Read the lines below. Copy out any that hold the string "numbers".

☆ ☆ ☆ ☆ ☆ ☆ ☆

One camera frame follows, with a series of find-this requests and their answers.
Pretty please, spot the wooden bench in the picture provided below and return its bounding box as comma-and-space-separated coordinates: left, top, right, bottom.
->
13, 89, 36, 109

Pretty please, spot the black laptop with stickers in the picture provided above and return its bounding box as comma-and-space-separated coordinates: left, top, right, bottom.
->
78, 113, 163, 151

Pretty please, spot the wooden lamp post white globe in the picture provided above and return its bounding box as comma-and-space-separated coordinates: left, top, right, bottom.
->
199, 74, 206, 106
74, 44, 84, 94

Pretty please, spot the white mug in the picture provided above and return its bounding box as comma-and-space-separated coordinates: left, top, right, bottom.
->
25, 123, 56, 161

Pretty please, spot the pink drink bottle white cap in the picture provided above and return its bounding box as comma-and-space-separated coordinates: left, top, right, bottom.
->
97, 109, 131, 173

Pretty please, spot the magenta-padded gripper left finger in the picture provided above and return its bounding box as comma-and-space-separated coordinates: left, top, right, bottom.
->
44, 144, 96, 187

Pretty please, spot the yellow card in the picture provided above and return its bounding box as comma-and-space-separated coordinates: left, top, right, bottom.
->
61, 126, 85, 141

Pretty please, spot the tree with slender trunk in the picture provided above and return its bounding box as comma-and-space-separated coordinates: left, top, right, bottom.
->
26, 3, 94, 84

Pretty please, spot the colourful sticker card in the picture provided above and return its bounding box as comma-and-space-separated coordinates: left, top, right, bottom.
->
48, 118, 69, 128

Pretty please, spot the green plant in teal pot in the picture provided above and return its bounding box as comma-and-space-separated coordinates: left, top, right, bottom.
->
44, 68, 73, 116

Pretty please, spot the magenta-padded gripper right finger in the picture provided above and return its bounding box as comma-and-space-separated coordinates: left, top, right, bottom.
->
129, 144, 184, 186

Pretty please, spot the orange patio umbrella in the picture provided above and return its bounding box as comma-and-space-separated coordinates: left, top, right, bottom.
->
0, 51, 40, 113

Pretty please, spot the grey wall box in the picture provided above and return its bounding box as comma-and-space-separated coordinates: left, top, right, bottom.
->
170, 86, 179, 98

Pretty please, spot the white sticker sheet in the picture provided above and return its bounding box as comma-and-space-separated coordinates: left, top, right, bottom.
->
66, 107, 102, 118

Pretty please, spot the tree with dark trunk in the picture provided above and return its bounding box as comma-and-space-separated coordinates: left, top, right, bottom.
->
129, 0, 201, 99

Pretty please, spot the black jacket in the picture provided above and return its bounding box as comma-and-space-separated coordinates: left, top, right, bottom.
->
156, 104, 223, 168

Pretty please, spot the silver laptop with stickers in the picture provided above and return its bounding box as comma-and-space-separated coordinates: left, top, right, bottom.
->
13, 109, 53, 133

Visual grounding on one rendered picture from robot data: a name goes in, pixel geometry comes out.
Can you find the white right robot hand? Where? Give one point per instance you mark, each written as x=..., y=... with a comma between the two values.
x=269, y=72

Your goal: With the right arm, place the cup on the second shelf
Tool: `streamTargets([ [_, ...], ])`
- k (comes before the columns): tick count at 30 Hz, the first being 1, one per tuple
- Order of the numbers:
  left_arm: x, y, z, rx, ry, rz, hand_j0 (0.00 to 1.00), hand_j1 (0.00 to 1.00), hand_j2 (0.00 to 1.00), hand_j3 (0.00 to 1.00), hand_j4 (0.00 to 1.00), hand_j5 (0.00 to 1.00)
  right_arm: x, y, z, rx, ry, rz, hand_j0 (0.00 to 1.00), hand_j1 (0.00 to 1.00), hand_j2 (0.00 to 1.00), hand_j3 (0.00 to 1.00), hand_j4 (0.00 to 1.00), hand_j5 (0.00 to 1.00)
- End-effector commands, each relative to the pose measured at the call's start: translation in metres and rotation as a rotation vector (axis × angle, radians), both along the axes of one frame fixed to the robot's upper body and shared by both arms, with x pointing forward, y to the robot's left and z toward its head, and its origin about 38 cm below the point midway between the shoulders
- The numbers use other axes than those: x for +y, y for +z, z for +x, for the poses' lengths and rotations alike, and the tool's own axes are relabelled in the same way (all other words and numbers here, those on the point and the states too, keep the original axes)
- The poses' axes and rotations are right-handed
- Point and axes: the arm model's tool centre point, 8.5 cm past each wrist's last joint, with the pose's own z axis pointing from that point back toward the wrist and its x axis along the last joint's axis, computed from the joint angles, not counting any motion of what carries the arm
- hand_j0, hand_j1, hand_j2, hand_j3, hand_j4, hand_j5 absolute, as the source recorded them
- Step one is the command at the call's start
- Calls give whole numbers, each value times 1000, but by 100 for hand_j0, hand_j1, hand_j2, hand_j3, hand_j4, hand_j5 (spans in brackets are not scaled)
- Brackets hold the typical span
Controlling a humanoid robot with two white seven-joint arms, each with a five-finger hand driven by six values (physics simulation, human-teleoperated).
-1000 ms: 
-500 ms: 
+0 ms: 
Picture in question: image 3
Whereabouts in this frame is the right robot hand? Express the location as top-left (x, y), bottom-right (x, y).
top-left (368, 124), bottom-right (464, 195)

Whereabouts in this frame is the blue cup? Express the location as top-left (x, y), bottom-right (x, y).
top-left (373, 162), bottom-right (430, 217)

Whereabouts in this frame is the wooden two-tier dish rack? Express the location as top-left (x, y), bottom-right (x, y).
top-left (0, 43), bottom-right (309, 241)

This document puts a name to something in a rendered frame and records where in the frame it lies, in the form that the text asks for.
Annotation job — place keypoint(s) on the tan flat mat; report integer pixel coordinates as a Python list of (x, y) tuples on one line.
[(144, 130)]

☆ ☆ ☆ ☆ ☆ ☆ ☆

WRITTEN REPLY:
- Order of the numbers:
- The numbers use other axes than those: x for +y, y for +z, z for +x, for the poses' lengths and rotations alike, and the tool's own axes are relabelled in the same way (all other words and numbers here, those on the point and the states too, keep the original axes)
- Calls give whole numbers, each value times 1000, but by 100 for hand_j0, hand_j1, hand_j2, hand_j3, hand_j4, hand_j5 (spans in brackets are not scaled)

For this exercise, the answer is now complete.